The 66th Air Base Group is a non-flying United States Air Force unit assigned to the Air Force Materiel Command Electronic Systems Center. It is stationed at Hanscom Air Force Base, Massachusetts. The group is also the host unit at Hanscom Air Force Base.

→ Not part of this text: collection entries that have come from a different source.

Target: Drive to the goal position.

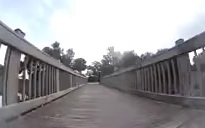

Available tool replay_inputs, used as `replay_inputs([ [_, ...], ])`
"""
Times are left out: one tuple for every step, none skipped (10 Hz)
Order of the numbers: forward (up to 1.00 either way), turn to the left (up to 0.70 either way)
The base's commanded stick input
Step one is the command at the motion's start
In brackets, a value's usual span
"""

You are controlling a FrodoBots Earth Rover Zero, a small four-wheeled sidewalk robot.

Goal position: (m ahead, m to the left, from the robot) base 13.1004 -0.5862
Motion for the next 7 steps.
replay_inputs([
  [0.7, 0.0],
  [0.7, 0.0],
  [0.7, 0.0],
  [0.79, 0.0],
  [0.85, 0.0],
  [0.85, 0.0],
  [0.85, 0.0],
])
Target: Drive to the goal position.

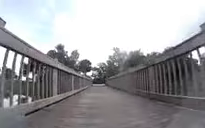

The 66th ABG provide services to over 5,000 active duty, Reserve and National Guard military personnel and DoD civilians who work and live at Hanscom Air Force Base. Additionally, the 66 ABG supports over 100,000 retired military personnel, annuitants and spouses living in the six-state New England area and New York.

==Overview==
Activated as an Air Base Group in 1940, Redesignated as a Service Group on 13 June 1942. Disbanded on 1 February 1944. It was reactivated and Consolidated with the 66th Air Base Group / 66th Combat Support Group / 66th Mission Support Group in October 2010 at Hanscom, when the 66th Air Base Wing was inactivated.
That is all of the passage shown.